The following data has a line with "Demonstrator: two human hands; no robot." and a line with "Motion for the". Write out exactly those lines and all the lines between them.

*** Block opens ***

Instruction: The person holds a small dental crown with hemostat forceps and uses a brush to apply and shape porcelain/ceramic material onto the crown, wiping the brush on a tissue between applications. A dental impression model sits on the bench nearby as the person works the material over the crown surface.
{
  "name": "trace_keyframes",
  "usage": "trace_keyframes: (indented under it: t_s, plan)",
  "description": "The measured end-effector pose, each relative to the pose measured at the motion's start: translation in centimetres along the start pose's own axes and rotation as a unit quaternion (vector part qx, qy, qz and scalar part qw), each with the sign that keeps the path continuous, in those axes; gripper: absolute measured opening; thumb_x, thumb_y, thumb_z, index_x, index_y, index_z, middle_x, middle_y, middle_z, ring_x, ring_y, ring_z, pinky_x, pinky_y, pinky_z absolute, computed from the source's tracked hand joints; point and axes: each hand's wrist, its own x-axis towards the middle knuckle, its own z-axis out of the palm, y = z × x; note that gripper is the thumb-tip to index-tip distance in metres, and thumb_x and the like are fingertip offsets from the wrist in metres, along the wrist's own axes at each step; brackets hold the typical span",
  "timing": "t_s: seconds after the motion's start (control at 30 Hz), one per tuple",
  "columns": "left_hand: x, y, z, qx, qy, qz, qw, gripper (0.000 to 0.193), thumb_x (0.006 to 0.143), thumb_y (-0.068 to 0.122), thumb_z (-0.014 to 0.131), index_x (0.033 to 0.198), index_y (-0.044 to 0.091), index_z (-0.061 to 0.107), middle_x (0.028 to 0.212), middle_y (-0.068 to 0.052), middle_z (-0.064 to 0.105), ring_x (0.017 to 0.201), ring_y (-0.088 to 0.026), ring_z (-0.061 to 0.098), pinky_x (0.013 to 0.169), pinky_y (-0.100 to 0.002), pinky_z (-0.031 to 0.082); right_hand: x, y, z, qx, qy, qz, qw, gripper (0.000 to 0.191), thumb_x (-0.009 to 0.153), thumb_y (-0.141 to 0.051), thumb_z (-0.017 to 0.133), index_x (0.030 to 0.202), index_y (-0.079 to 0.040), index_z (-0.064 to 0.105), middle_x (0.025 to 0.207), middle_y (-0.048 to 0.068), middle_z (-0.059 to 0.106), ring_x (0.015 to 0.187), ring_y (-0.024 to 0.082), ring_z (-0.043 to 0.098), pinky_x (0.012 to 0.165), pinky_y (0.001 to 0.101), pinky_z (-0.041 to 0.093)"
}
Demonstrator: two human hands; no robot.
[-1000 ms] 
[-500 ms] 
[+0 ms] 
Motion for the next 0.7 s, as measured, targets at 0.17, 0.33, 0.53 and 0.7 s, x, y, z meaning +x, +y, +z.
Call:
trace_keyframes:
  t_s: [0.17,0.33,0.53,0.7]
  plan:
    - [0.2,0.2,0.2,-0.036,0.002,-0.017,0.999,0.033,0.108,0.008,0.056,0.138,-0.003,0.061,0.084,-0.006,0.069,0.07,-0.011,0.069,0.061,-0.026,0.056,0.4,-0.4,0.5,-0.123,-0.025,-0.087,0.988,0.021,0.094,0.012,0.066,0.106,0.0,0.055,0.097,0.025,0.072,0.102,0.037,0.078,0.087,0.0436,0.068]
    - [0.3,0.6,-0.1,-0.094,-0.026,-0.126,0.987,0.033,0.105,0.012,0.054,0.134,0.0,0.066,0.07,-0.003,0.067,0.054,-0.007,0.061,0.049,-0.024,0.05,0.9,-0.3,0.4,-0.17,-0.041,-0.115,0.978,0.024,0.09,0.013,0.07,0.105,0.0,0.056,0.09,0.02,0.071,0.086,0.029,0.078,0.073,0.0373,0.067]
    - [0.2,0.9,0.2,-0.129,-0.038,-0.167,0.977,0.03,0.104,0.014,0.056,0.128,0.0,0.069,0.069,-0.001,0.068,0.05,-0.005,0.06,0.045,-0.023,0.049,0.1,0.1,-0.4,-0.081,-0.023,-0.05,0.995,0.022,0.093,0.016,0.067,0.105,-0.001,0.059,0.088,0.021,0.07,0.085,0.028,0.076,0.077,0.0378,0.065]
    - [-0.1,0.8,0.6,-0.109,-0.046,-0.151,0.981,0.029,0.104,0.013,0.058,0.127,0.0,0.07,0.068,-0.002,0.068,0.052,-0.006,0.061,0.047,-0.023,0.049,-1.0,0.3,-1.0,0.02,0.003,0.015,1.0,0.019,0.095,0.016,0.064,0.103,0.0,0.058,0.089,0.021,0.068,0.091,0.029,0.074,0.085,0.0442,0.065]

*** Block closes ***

• _Task result_:
Demonstrator: two human hands; no robot.
[-1000 ms] 
[-500 ms] 
[+0 ms] 
Motion for the next 0.7 s, as measured, targets at 0.17, 0.33, 0.53 and 0.7 s, x, y, z meaning +x, +y, +z.

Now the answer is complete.